■ **Task objective**
Lines from the beginning of the data below through the one containing "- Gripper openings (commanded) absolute" are to be printed exactly as they appear.

■ **Dataset extract**
-------

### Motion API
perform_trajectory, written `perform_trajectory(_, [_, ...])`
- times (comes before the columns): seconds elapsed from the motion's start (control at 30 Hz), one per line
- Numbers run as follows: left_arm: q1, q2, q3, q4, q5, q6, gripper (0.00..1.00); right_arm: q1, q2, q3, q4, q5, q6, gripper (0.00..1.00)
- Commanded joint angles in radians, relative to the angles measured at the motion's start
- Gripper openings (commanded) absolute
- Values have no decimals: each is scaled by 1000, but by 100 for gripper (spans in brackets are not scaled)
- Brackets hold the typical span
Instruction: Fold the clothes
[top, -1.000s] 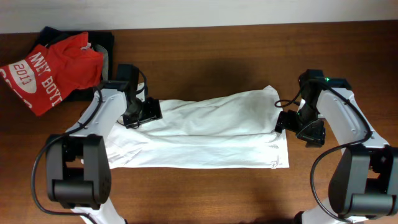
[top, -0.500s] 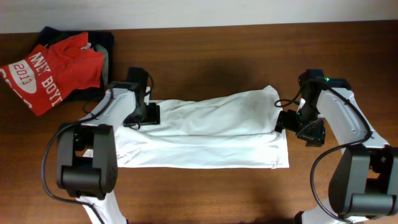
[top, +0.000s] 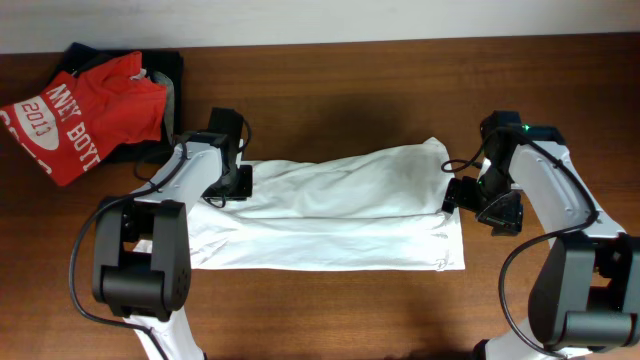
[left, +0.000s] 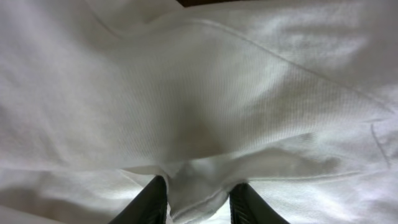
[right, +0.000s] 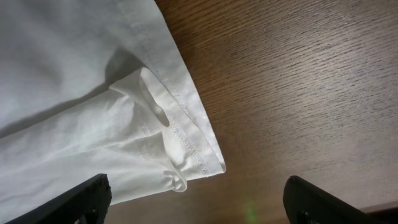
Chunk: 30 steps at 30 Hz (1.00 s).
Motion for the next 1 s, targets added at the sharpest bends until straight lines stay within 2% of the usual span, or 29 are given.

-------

■ **Exercise answer**
### Motion API
perform_trajectory, written `perform_trajectory(_, [_, ...])`
- times (comes before the columns): seconds elapsed from the motion's start (control at 30 Hz), one per line
- Numbers run as follows: left_arm: q1, q2, q3, q4, q5, q6, gripper (0.00..1.00); right_arm: q1, q2, q3, q4, q5, q6, gripper (0.00..1.00)
- Commanded joint angles in radians, relative to the angles measured at the motion's start
- Gripper openings (commanded) absolute

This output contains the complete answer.